Murat Ongun’un emniyet ifadesinin detayları ortaya çıktı

A
A
A
Murat Ongun’un emniyet ifadesinin detayları ortaya çıktı

İstanbul Büyükşehir Belediyesi’ne ve Başkanı Ekrem İmamoğlu’na yönelik terör ve yolsuzluk iddiasına ilişkin yürütülen soruşturma kapsamında İBB İştiraki Medya A.Ş. Yönetim Kurulu Başkanı Murat Ongun’un emniyet ifadesinin detayları ortaya çıktı. Ongun’a, gizli tanık Meşe’nin "2019 yerel seçimlerinden sonra ‘İstanbul Senin’ isimli bir uygulama geliştirildi.

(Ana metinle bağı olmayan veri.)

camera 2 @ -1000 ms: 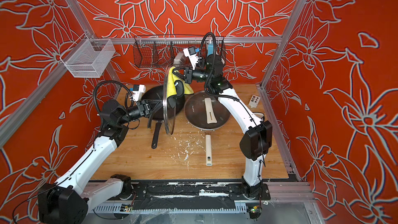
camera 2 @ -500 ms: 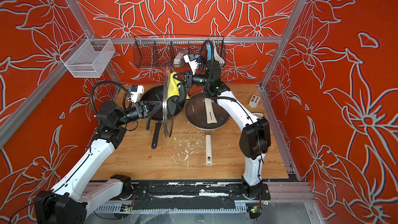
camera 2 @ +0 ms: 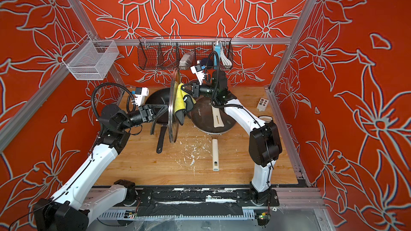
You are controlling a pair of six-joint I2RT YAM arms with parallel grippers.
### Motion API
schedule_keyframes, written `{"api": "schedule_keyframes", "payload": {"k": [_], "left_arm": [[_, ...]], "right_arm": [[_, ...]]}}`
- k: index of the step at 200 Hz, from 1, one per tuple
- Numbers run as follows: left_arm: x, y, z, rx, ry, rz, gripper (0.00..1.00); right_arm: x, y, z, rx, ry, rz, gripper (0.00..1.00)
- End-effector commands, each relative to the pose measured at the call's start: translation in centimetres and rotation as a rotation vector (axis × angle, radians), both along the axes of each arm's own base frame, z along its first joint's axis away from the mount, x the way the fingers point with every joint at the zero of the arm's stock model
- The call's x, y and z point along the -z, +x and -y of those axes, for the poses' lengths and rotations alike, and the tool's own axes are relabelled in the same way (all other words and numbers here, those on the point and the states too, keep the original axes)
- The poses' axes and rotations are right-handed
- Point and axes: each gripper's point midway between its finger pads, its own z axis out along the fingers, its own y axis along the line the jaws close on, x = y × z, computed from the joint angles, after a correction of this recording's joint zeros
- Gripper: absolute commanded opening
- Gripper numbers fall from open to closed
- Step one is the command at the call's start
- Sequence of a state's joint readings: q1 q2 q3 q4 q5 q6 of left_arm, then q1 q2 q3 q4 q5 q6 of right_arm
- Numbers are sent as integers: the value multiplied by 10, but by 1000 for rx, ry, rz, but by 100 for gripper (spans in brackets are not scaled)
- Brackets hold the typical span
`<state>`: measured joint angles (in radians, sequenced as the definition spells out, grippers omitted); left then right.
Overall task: Wipe the pot lid with a cloth
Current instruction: Wipe the pot lid.
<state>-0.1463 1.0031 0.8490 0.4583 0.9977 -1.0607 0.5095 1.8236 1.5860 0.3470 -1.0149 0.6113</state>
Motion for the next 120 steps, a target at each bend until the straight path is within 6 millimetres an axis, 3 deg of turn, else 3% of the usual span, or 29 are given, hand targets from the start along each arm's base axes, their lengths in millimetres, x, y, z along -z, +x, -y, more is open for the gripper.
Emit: {"api": "schedule_keyframes", "payload": {"k": [1,83,120], "left_arm": [[-66,-46,3,67,-41,350,0],[-68,-32,-1,4,-73,346,0],[-66,-24,-4,-31,-84,336,0]], "right_arm": [[-9,-24,-5,-28,4,35,0],[20,-85,-25,-103,-55,17,0],[20,-123,-31,-160,-39,13,0]]}}
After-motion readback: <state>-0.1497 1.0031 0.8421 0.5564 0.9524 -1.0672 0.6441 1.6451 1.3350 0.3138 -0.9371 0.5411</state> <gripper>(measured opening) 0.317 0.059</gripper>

Bu uygulamada İstanbullulara ait tüm veriler bir araya toplandı, Daha sonra Reklam İstanbul isimli firma bu uygulamadaki tüm verileri kullanmaya ve satmaya başladı" beyanı soruldu. Ongun "İstanbul Senin uygulamasıyla ilgili veri gibi teknik konularda bilgim bulunmamaktadır. İstanbul Senin uygulamasındaki verilerin benimle veya Reklam İstanbul isimli firma ile paylaşıldığı iddiaları da iftiradır" cevabını verdi.



İstanbul Cumhuriyet Başsavcılığı’nın yürüttüğü terör ve yolsuzluk soruşturması kapsamında gözaltına alınan şüphelilerden İBB İştiraki Medya A.Ş. Yönetim Kurulu Başkanı Murat Ongun’un 131 sayfalık emniyet ifadesinin detayları ortaya çıktı.

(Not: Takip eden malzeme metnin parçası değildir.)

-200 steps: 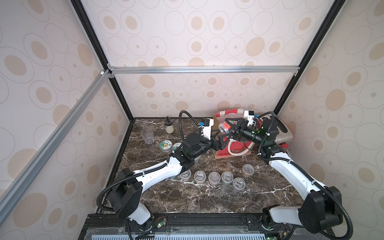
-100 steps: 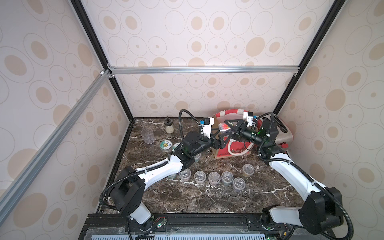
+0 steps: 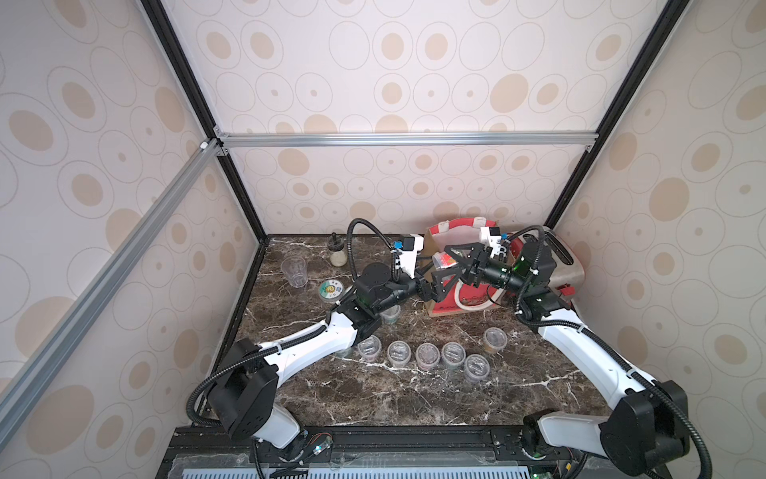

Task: Take out the seed jars from the canvas bag
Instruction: Place the seed jar at the center of the board.

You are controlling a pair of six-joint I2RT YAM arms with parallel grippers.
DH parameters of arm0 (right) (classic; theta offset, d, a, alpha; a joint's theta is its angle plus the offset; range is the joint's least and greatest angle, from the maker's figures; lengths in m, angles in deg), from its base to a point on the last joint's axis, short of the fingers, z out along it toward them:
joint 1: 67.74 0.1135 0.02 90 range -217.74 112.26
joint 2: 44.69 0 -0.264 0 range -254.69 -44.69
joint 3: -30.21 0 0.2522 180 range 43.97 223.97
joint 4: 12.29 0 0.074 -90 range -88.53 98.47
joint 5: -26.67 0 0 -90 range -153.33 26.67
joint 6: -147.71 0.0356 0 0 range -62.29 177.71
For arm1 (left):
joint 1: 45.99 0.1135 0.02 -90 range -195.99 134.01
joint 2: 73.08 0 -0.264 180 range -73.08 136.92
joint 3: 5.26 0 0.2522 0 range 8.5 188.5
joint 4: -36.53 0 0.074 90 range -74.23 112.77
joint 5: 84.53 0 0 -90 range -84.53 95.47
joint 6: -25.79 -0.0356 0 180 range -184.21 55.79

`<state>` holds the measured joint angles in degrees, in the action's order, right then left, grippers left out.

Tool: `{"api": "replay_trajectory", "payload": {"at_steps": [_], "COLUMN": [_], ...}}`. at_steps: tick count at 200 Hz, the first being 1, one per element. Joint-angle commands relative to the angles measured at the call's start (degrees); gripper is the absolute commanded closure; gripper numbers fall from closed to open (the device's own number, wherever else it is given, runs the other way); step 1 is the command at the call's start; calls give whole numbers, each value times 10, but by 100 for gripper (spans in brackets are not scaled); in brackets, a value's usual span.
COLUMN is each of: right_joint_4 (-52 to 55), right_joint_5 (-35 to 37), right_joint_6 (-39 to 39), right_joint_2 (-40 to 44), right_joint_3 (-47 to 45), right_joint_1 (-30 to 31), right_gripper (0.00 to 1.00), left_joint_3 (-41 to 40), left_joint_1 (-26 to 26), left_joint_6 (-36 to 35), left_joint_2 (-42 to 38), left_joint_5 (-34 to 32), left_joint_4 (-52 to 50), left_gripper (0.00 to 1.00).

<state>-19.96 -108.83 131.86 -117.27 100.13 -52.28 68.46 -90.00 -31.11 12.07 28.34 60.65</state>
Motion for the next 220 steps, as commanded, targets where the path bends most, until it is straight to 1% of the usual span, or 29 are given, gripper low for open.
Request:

"Birçok usulsüz toplantılara, konuşmalara, komisyon aldıklarına şahit oldum"


Gizli tanığın "Açık hava reklam işleriyle ilgili Serdal Taşkın, Ekrem İmamoğlu’nun ekibinde yer alan Murat Ongun, Murat Kapki, Hüseyin Köksal, Necati Özkan, Fatih Keleş isimli şahıslarla haftada en az 2 gün bir araya gelip Beylikdüzü’nde bir kafede toplanırlardı. Kafenin alt katında yer alan, halka kapalı olan bir odası vardı, burada toplanırlardı. Bu toplantılarda açık hava reklamlarıyla ilgili iş, ihale ve gayrı meşru hususlar konuşulurdu. Toplantı sonrası Murat Ongun ve Serdal Taşkın’ın ellerinde içi para olduğunu düşündüğüm çantalarla çıkarlardı. Gizli toplantıların haricinde bizzat Ekrem İmamoğlu’nun da katıldığı Murat Ongun, Serdal Taşkın, Murat Kapki, Hüseyin Köksal, Necati Özkan, Fatih Keleş isimli şahısların da iştirak ettiği, Hüseyin Köksal’ın Beylikdüzü’nde bulunan tekstil firmasında yine haftada iki gün toplantılar yapılmaktaydı. Yine bu toplantılarda da ellerinde çantalarla çıktıklarına ve usulsüz ihale ve yasadışı işler hakkında konuştuklarına şahitlik ederim. Tam olarak tarihlerini hatırlamıyorum ama birçok usulsüz toplantılara, konuşmalara, komisyon aldıklarına şahit oldum. Benim gördüğüm kadarıyla Ekrem İmamoğlu’nun talimatıyla Murat Ongun ve Serdal Taşkın’ın organizesinde yukarıda saydığım isimler aracılığıyla bu usulsüz ihale ve komisyonculuk işleri yapılmaktadır" şeklindeki beyanı Murat Ongun’a soruldu.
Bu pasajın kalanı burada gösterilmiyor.